A new exhibition featuring microscopic works of art has gone on display in London to celebrate the UK release of new Marvel superhero movie Ant-Man.

The gallery features various small-scale figurines that are so tiny that they must be viewed through a microscope. These works include a model of the aforementioned superhero – who can shrink to the size of an ant – placed in the eye of a needle.

The figurines are so small they must be viewed through a microscope Reuters

The man behind the tiny creations, Wolverhampton-born sculptor Willard Wigan, explains that creating models as small as 0.005mm is fiendishly difficult but ultimately worthwhile.

"I don't enjoy doing this work because it drives me insane doing it. But I get pleasure when I finish it, so that's the drive for me. I see the end result," he says.

"To know the impact that these little things are having on people, even people who aren't interested in any form of art... When they see my work it blows them away. It's like an atom – it's the biggest explosion even though it's tiny," adds Wigan.

Willard Wigan, the British artist behind the exhibition, has been making micro artworks since he was five Reuters

The time-consuming process sees Wigan take around eight weeks for a sculpture to be completed, with the artist having to enter a meditative state in order to control his nervous system and breathing, thus ensuring he does not make even the tiniest movement while working.

"I have to move just microns of movement.

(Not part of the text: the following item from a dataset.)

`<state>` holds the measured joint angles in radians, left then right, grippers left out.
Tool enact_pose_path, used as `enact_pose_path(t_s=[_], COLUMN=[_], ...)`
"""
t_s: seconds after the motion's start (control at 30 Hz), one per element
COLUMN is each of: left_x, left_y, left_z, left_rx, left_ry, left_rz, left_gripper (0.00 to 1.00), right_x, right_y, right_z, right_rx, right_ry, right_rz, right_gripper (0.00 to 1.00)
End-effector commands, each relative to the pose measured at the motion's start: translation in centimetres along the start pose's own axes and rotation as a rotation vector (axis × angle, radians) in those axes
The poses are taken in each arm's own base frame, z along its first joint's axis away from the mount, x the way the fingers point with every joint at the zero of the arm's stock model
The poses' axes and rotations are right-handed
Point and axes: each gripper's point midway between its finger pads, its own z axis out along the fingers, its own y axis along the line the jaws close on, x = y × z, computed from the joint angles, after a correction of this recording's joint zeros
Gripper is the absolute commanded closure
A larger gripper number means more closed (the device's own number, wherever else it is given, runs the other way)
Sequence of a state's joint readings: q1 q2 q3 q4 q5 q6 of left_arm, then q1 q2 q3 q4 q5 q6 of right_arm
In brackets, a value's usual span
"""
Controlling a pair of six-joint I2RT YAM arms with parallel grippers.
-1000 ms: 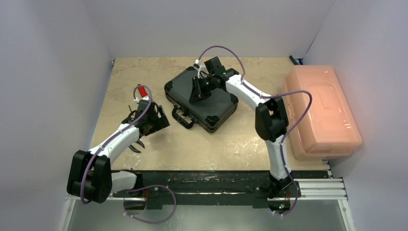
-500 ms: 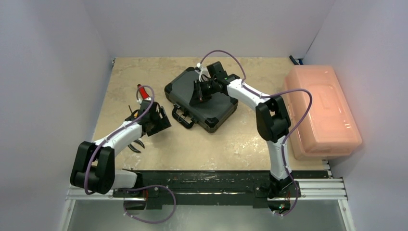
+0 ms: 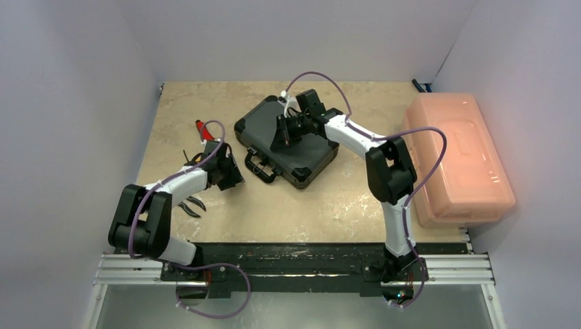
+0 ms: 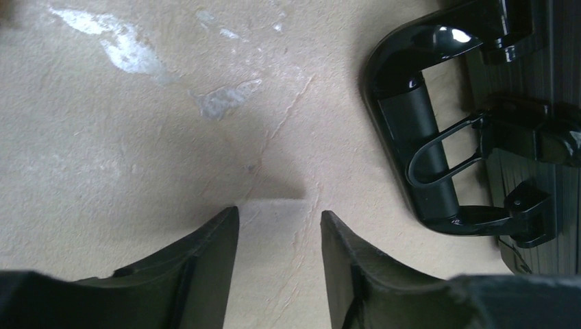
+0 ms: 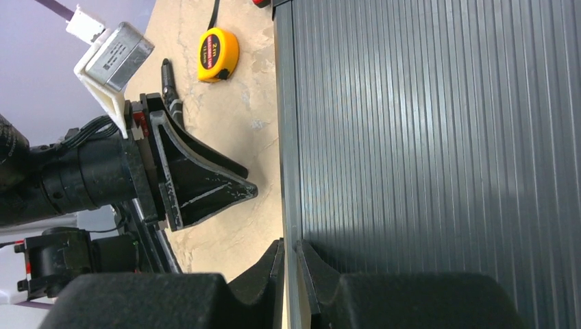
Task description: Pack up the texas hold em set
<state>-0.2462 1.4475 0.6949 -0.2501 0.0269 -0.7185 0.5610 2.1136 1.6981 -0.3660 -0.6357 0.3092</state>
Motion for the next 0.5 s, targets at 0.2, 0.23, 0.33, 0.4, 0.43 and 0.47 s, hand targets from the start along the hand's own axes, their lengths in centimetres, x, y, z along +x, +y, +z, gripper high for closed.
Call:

I have to be a dead man working physically – the whole thing is just so still," he says.

As there are no paintbrushes small enough for the task, he claims to have used everything from a wasp's stinger to a fly's hair in order to create his artworks.

"I can take a little broken diamond, smash it up and then take the shards to make little chisels. I found a dead wasp and I took the stinger from the wasp to make tweezers. I paint with the hair from a fly," Wigan says.

The time-consuming process can take Wigan up to eight weeks to make just one figurine Reuters

Wigan began making his tiny sculptures at the age of five, when he constructed houses for ants. He says it was the support and sage advice of her mother that spurred him on to have a career as an artist.

"What brought it home to me is when my mother saw it and was stunned into silence. When she did speak she said something that has stuck with me to this day. She said that if I go smaller my name would get bigger when I get older," he says.

The 'Antsibition' coincides with the UK release of new Marvel superhero movie Ant-Man Reuters

Wigan has already received acclaim for his art, including a Guinness world record for creating the smallest art in the world and an MBE from the Queen in 2007. Notable collectors of his works include Prince Charles, Elton John, Simon Cowell and Mike Tyson.

"I am going to continue to go smaller. I have a Guinness world record already for the smallest in the world, but I want to go down to less than a micron, which I will attempt to do," says Wigan.

The 'Antsibition' at Old Street underground station is open from 13-17 July. Ant-Man will be released in UK cinemas nationwide on 17 July.